Models of Polarized Lyman-alpha Emission from Reionization
Lyman alpha emission is one tool we have to learn the epoch of reionization (occurring at z ~ 8). This project aims to make a model of polarized Lyman alpha emission from a single plane-parallel model of an ionization front. This includes generating, propagating, and scattering Lyman alpha photon processes, and will predict the final status, especially the intensity and polarization of Lyman alpha radiation. Looking forward, we want to extend this to a cosmological simulated ionization front. Mentored by Professor Christopher Hirata.
Simulating Spectra of Exoplanetary Atmospheres: Calculating Transmission Energies and Opacities
Development is underway for an exoplanetary atmosphere simulator, Geant4-EXOP. This is based on the multi- purpose Monte Carlo program package Geant4, which enables modeling transmission of radiation and particles through matter. Geant4-EXOP will provide a toolkit to model the transmission of host-star radiation through atmospheric layers, such as the ionosphere, to provide insights into atmospheric composition when compared with observational data. Precise measurements of atomic transmission energies, probabilities, and opacities are obtained through Superstructure for accurate atmospheric modeling. Calculations for numerous atoms and ions will be executed, and sample results for phosphorus ions are compared with experimental values to calibrate and validate Superstructure results. Mentored by Professor Anil Pradhan, Professor Sultana Nahar, and Dr. Bilal Shafique.
Measuring Elemental Abundances in Metal-Poor Stars
In the search for exoplanets, knowing what types of stars can even support planet formation is an important part of deciding which stars should be given target priority. One of the properties that has been shown to correlate with planet formation is stellar metallicity. In order to help extend the correlation further to the lower limits of stellar metallicity, we used spectral data taken from the Large Binocular Telescope (LBT) to determine elemental abundances, effective temperatures, and surface gravities of several low-metallicity galactic halo stars. Mentored by Professor Ji Wang and Professor Jennifer Johnson.

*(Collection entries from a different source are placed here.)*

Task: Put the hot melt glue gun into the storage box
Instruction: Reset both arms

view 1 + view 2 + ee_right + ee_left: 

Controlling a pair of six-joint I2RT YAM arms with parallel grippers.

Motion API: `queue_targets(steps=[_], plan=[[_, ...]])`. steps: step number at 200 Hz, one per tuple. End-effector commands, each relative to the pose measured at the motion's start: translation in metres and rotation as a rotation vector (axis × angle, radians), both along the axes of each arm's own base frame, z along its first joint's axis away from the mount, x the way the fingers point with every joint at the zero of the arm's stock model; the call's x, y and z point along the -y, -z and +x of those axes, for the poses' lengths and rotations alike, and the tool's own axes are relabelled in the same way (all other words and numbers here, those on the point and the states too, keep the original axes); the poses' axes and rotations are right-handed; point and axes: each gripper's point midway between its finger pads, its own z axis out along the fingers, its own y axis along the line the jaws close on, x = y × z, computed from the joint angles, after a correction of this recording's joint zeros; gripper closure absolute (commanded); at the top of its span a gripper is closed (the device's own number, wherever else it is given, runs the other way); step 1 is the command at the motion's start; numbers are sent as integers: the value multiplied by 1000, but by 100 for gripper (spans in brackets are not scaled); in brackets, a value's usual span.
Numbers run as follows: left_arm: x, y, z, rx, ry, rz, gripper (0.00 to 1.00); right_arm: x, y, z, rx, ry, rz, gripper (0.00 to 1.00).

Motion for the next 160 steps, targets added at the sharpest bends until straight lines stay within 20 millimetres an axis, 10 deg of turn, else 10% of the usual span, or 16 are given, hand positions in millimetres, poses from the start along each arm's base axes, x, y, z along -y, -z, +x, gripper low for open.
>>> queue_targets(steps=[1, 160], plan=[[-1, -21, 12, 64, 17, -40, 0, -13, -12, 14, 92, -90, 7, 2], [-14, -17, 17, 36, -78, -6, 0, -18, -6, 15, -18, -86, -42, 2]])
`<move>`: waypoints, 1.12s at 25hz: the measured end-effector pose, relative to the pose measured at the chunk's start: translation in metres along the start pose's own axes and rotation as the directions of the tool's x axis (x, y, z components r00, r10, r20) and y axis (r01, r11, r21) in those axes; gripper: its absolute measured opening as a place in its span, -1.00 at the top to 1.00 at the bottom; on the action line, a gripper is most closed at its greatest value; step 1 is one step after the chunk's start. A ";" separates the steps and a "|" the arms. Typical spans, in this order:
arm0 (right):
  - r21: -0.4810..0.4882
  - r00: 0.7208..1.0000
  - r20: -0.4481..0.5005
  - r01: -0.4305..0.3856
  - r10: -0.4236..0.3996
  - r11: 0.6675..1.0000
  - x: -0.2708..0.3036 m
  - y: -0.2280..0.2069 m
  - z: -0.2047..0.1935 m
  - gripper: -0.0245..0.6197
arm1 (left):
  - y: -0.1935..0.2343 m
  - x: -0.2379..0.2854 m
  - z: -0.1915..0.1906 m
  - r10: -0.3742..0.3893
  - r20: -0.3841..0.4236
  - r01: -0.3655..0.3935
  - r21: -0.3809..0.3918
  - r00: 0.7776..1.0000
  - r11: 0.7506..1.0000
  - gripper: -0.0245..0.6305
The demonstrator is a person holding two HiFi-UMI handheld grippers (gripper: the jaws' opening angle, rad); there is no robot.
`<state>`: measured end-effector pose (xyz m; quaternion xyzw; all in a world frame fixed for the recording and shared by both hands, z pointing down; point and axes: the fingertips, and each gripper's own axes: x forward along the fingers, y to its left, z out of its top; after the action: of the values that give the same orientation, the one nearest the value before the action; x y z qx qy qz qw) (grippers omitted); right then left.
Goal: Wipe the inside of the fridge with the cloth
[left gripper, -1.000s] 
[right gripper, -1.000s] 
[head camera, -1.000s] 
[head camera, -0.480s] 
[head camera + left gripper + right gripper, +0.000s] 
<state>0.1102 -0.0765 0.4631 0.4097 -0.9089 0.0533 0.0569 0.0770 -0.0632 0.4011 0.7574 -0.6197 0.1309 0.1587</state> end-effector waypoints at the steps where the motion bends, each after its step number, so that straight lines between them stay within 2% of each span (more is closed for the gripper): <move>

Modeling Metal-Silicate Differentiation to Predict Super-Earth Core Composition
During the accretion process of terrestrial planet formation, core and mantle compositions are primarily determined by metal-silicate differentiation. Compared to Earth, Super-Earths have greater core pressures. Furthermore, as compositions vary, planets form from materials with variable amounts of critical components, including Mg, Si, Fe, and O. Here, metal (Fe)-silicate (MgSiO3) partitioning is modeled with two-phase, molecular dynamics simulations using density functional theory (DFT), at pressures between 70 and 80 GPa and temperatures of 4,000K and 5,000K. Using speciation analysis tools, the partitioning of Fe and Si is found. The results, crucial to interpreting planetary structure, indicate that the residual iron in the mantle and silicon in the iron core are affected by temperature variations. Mentored by Professor Wendy Panero.
Searching for the Next Tatooine: Identifying Circumbinary Planets with TESS
Identifying circumbinary exoplanets – planets orbiting binary star systems – comes with added layers of complexity that single-host exoplanets lack. Binary eclipsing, orbital inclinations of both the binary and the planet, and background from nearby stars all present challenges when trying to locate a circumbinary planet. We are creating a program that will download and clean TESS light curves and then automatically detect any transiting planets. The program automatically cross-references known binary system data from surveys such as GAIA, ASAS-SN and EBLM to remove eclipses and aid in planet detection. Mentored by Dr. David Martin.